What to work on: Your answer must restate the listing below word for word and contain no images.

Given information:
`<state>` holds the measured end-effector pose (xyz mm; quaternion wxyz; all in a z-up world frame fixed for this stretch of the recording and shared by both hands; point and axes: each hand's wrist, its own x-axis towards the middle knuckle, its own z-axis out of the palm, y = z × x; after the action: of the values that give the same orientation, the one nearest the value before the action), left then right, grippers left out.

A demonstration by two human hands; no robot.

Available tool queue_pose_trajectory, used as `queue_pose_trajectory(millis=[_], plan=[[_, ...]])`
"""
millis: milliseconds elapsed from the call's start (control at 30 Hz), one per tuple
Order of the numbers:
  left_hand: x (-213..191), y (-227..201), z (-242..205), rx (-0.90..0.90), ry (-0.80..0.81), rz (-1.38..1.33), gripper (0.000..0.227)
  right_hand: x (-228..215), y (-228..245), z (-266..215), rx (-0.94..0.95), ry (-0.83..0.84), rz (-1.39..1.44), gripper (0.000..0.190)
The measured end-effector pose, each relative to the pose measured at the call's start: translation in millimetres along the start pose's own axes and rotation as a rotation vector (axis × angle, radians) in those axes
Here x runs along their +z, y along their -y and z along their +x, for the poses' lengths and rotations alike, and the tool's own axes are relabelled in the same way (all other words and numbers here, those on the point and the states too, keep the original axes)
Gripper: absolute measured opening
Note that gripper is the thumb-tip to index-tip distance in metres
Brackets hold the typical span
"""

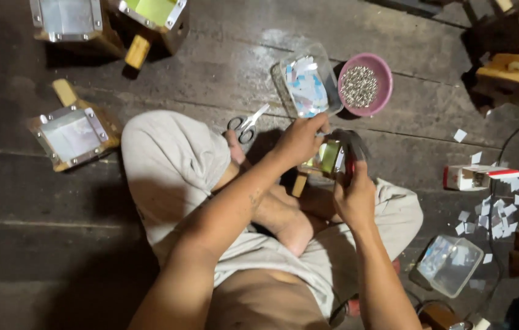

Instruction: Assembling small wooden lanterns or boxes using a hammer, power drill, and scissors while sitting on the floor.

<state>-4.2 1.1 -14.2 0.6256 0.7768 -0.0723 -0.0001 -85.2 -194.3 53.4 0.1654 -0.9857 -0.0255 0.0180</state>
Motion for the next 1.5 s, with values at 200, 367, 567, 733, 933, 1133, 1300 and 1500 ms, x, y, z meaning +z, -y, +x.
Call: queue_pose_trajectory(millis=[200, 367, 567, 733, 933, 1133, 1300, 1500], plan=[[6, 4, -5, -0.056, 0.015, 0.016, 0.023, -18, 25, 4, 0.045, 0.067, 0.01, 0.042], [2, 6, -2, -0.107, 0.06, 0.038, 0.02, -40, 51, 15, 0.134, 0.119, -0.016, 0.048], [7, 12, -2, -0.113, 0.082, 0.026, 0.025, -34, -2, 19, -0.032, -0.16, 0.176, 0.054], [-2, -3, -3, -0.063, 0.063, 0.018, 0.029, -27, -90, 63, 0.375, 0.066, 0.497, 0.065], [-5, 3, -10, 0.035, -0.039, -0.01, 0.037, -11, -157, 110, 0.552, 0.58, 0.397, 0.054], [0, 21, -11, 0.091, -0.094, -0.028, 0.033, 15, -200, 178, 0.242, 0.663, -0.319, 0.052], [0, 22, -13, 0.076, -0.104, -0.049, 0.031, 64, -146, 236, -0.012, 0.28, -0.27, 0.036], [2, 24, -11, 0.069, -0.123, -0.046, 0.029, 82, -84, 267, -0.021, 0.41, -0.494, 0.032]])
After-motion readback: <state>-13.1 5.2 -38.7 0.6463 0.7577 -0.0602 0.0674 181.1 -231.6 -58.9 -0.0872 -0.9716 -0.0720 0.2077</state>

Solved exercise:
`<state>` holds the measured end-effector pose (xyz mm; quaternion wxyz; all in a z-up world frame fixed for this stretch of the recording and shared by both hands; point and axes: each hand's wrist, its own x-axis towards the middle knuckle, its own z-axis out of the palm, y = z × x; after the action: of the values that give the same orientation, the one nearest the value before the action), left then right, grippers left out.

A demonstration by two human hands; no robot.

Available tool queue_pose_trajectory, used as `queue_pose_trajectory(millis=[_], plan=[[_, ...]])`
"""
millis: milliseconds elapsed from the call's start (control at 30 Hz), one per tuple
Order of the numbers:
  left_hand: x (-213..191), y (-227..201), z (-242..205), rx (-0.90..0.90), ry (-0.80..0.81), rz (-1.38..1.33), gripper (0.000..0.227)
  right_hand: x (-228..215), y (-228..245), z (-266..215), rx (-0.94..0.95), ry (-0.83..0.84), rz (-1.39..1.44), gripper (0.000..0.190)
The measured end-effector pose, each relative to the pose measured at the call's start: translation in millimetres along the start pose's own axes and rotation as a rotation vector (axis × angle, radians) in those axes
Here x runs along their +z, y along their -y and z along their +x, for the poses' lengths and rotations alike, and the tool's own axes are relabelled in the same way (all other words and numbers here, those on the point and the states too, keep the original axes)
Gripper: absolute measured opening
Note that gripper is the thumb-tip to index-tip distance in metres
Brackets hold the typical span
"""


Instruction: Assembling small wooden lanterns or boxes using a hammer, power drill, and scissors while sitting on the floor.

<state>-4.2 1.1 -14.2 0.6256 0.7768 -0.0723 -0.0001 -85.2 -194.3 53.4 0.1654 -0.9857 -0.0255 0.0180</state>
Motion for the next 1.5 s, with values at 200, 367, 567, 733, 933, 1133, 1300 and 1500 ms, x, y, z meaning +z, -y, +x.
Call: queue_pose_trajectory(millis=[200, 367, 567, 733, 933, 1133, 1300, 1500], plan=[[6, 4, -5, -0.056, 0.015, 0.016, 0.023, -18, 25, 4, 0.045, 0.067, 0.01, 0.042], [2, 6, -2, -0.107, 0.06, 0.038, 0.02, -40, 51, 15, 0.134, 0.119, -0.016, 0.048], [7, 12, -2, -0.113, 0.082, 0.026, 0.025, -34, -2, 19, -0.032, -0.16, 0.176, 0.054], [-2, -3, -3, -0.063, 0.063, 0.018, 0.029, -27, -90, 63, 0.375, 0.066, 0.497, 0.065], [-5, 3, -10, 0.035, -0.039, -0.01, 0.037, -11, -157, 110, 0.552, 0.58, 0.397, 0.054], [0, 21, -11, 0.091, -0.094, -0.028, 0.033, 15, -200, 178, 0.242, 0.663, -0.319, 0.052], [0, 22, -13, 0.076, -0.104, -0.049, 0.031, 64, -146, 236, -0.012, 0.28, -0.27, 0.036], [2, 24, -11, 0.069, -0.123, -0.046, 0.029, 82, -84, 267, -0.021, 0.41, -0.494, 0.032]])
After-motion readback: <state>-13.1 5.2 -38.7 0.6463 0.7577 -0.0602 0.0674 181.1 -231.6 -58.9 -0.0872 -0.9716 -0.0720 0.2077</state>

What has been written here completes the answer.